Wednesday, 30 September 2009

Llueve.

Las dos de la noche.
Llueve.
No puede dormir.




No deja de pensar él, y lo peor es que no entiende por que.
Con el daño que le ha hecho...


Sigue lloviendo, cada vez con más fuerza.

Siempre le han gustado los días de lluvia,
lo que más le gustaba hacer en esos días era tumbarse en el sofá con buena compañía y ver una película de esas que tanto le hacían llorar.

Pero ahora estaba solo, y no necesitaba ninguna película para llorar.

Nada en el ordenador. Nada en la televisión.
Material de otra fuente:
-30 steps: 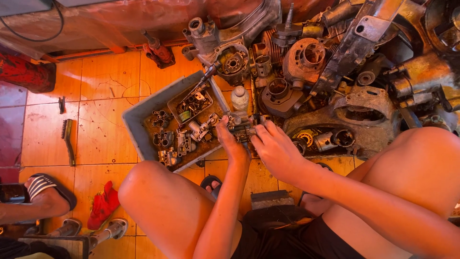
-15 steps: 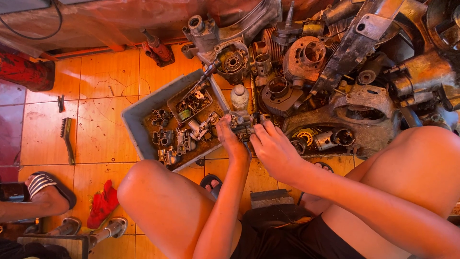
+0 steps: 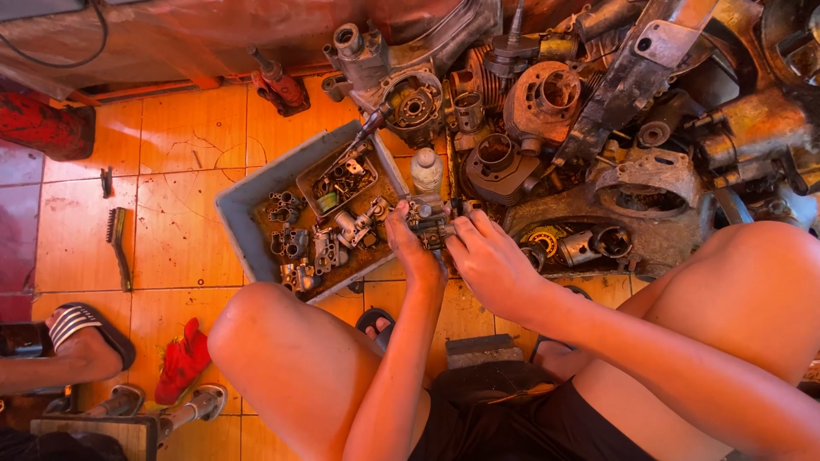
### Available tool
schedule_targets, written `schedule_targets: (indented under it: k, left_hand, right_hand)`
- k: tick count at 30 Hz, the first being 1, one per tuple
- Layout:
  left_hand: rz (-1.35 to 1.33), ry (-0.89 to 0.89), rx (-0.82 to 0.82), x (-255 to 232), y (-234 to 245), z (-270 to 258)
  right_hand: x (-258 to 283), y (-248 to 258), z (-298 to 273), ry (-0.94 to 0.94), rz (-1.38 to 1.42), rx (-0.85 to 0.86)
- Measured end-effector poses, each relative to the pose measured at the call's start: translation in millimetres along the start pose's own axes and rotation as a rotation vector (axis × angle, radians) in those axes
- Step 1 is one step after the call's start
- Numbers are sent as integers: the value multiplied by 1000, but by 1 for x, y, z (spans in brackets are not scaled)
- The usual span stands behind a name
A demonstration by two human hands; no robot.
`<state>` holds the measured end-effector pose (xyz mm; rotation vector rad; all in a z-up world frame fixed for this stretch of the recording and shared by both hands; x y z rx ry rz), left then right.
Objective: The person sits on the floor and uses a screwdriver to disassemble a small metal engine component, removing screws and separating parts. They place the disassembled pieces into a gray plastic bin filled with other engine parts and then pick up another component to continue the process.
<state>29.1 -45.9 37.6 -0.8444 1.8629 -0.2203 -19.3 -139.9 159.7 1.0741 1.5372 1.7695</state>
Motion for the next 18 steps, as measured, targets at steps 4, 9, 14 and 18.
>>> schedule_targets:
  k: [4,9,14,18]
  left_hand:
    - [-36,32,-13,-1,-1,1]
    - [-30,-8,98,-3,-7,-2]
    - [1,-28,90,-7,-10,-4]
    - [5,-68,96,0,-2,2]
  right_hand:
    - [-4,-2,1,10,-15,-3]
    - [-13,-6,5,-17,22,-60]
    - [-6,-8,6,6,-32,56]
    - [-7,-17,1,30,-58,79]
Point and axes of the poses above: each hand's wrist, its own z-axis towards the middle knuckle, its own y-axis out of the back of the hand, x = y × z, the point moved 9 cm from there along z, towards the middle knuckle, and after that the axes turned 8 degrees about z, right-handed, at the moved point
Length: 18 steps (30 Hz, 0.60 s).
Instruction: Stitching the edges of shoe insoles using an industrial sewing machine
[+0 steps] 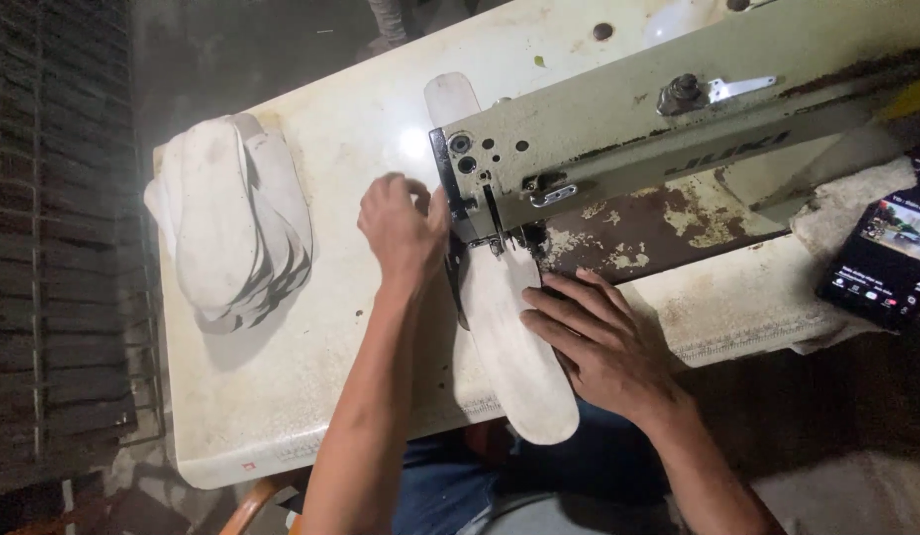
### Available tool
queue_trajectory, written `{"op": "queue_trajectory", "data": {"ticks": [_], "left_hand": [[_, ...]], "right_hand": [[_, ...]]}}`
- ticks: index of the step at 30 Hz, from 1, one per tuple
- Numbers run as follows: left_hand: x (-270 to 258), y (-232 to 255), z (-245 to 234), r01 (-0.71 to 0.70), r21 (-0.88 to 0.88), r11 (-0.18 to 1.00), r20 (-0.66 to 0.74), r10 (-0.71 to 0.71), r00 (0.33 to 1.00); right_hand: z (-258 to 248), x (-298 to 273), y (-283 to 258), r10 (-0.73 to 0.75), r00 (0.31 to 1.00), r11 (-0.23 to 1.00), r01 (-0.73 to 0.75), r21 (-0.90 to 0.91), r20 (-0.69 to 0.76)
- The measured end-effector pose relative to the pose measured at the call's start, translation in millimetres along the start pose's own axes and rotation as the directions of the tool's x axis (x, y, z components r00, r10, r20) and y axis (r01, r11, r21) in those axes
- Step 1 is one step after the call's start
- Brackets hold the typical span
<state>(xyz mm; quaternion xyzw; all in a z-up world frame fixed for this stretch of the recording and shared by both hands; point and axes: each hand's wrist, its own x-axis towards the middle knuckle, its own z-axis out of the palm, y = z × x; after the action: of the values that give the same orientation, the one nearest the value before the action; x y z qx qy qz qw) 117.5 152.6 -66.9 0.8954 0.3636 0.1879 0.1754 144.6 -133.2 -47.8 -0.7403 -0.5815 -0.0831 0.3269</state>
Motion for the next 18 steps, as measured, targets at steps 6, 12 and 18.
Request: {"op": "queue_trajectory", "data": {"ticks": [6, 12, 18], "left_hand": [[29, -15, 59, 0.088, -0.029, 0.996, -0.074, -0.090, 0.993], [17, 7, 29, 0.013, -0.181, 0.983, -0.140, -0.039, 0.989], [16, -14, -46, 0.087, -0.273, 0.958, -0.178, -0.140, 0.974]], "right_hand": [[-2, 3, -5, 0.021, 1.000, 1.000, -0.021, -0.017, -0.018], [-10, 7, -8, -0.062, 0.997, 0.997, 0.059, 0.055, 0.042], [-4, -4, 9, -0.171, 0.975, 0.983, 0.179, -0.042, 0.144]]}}
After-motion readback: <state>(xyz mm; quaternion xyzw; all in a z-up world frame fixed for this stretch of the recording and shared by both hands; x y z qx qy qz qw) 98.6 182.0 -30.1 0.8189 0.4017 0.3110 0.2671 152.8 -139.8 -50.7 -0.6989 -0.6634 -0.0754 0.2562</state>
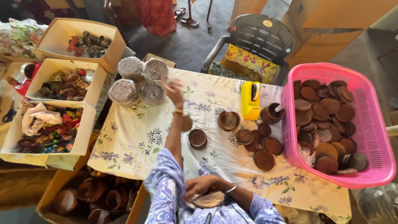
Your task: Clean and inspect circular wooden pieces and small containers at a workshop table.
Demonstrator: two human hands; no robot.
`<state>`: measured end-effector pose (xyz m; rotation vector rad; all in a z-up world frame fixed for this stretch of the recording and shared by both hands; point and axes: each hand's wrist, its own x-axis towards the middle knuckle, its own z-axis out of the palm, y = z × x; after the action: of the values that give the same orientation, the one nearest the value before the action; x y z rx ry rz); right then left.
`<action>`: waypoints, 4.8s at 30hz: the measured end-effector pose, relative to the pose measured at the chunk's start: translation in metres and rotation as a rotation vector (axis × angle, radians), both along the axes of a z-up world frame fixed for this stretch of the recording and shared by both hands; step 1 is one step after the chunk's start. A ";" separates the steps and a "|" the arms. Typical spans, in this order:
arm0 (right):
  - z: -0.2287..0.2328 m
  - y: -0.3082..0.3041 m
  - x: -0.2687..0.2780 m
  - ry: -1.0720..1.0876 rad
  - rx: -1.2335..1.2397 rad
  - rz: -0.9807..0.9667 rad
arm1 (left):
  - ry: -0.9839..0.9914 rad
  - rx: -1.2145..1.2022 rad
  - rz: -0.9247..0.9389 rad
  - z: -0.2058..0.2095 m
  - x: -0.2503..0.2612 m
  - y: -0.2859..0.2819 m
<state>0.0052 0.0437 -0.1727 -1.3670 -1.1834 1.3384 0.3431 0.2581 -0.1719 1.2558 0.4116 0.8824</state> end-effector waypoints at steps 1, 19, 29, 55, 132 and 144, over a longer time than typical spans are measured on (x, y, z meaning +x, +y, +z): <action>-0.005 -0.006 0.006 -0.003 -0.003 -0.002 | -0.003 -0.003 -0.002 0.042 -0.011 0.016; 0.106 -0.143 0.107 -0.656 -0.094 -1.436 | 0.105 1.213 -0.817 0.266 -0.278 -0.064; 0.057 -0.091 0.154 -0.475 0.265 -1.923 | 0.076 -0.224 -1.102 0.049 -0.214 -0.185; 0.022 -0.034 0.111 -1.339 -0.151 -1.273 | 0.185 -1.052 -0.939 -0.044 -0.222 -0.149; 0.008 -0.070 0.105 -0.221 -0.069 -1.535 | 0.401 -0.654 -0.851 -0.125 -0.219 -0.146; 0.004 -0.058 0.112 -0.326 -0.024 -1.661 | 0.506 -0.769 -0.838 -0.110 -0.220 -0.158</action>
<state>0.1173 -0.0145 -0.1685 -1.8361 0.0736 -0.0817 0.1227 0.1002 -0.2823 0.7746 0.4944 -0.3194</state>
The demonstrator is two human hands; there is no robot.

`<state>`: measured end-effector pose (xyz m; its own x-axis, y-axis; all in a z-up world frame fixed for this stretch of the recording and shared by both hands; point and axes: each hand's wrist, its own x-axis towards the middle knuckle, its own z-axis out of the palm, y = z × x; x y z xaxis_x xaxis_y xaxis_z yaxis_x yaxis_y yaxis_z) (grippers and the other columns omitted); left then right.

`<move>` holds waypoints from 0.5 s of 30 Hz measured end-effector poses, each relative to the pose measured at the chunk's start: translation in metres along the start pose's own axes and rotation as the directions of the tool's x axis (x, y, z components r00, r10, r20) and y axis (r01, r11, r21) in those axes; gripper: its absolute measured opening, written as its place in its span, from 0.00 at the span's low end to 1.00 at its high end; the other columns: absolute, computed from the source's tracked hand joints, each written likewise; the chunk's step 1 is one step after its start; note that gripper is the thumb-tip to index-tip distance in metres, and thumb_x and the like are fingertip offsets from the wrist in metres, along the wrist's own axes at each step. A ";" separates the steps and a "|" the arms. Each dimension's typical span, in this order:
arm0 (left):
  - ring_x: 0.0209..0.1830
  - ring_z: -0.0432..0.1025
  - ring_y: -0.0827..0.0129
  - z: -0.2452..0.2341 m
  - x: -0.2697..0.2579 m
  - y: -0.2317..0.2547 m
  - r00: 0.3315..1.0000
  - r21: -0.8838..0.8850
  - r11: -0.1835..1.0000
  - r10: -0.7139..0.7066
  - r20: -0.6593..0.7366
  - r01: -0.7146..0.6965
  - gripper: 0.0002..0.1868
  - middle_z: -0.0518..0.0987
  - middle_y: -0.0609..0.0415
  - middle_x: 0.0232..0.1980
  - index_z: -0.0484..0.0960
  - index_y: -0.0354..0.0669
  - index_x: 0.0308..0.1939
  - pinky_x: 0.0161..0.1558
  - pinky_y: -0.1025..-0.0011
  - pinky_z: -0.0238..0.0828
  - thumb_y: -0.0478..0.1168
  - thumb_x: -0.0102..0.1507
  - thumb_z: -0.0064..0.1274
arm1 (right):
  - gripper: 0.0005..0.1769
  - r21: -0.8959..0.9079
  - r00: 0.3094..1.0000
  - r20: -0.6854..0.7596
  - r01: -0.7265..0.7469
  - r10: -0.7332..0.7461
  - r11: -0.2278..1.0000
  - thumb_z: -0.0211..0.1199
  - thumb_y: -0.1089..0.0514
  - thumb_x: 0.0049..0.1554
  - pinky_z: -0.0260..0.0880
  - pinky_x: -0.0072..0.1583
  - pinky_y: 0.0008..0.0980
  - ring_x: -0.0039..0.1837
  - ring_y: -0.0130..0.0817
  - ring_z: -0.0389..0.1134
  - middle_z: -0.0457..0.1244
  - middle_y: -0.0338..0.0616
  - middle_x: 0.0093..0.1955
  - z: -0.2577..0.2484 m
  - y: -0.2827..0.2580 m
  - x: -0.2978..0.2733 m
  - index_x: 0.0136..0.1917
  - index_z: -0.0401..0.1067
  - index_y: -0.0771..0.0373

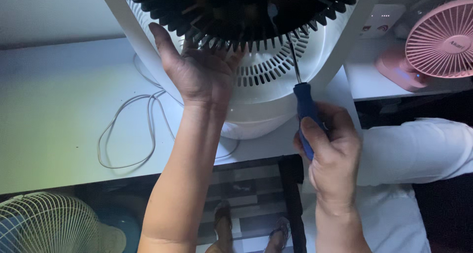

Nada de sueño.

Por el balcón el ruido de algún coche al pasar,
unos jóvenes corriendo para protegerse de la lluvia,
y agua, mucha agua.


Y él, solo y triste, escribiendo palabras sin sentido en un papel hasta que el cansancio se apoderó de él.

4 comments:

alex said...

Son muy difíciles esos momentos en la vida en la que vuelven a nuestra mente los recuerdos del pasado. Esos en los que las lagrimas afloran y no podemos controlarlas.

Un beso cielo

Poeta Urbana said...

Los recuerdos que hoy ns hacen llorar y nos amargan ..se olvidaran..¿donde quedó el momento aquel de estar abrazada en su sofá? Ya hace un año de aquello y ya apenas lo recuerdo


besitos David

Nubes de tela said...

todos hemos pasado noches en vela, y sobre todo escribiendo :)
un muás!

david said...

Esos momentos en los que el aburrimiento se hace fuerte siempre se usan para recordar, pensar y mirar atrás no sé por qué pero al final pasas del aburrimiento a la tristeza. Imagino que también la tristeza será necesaria para que los momentos felices sean más..... intensos.

Un abrazo, me alegro que estés de vuelta.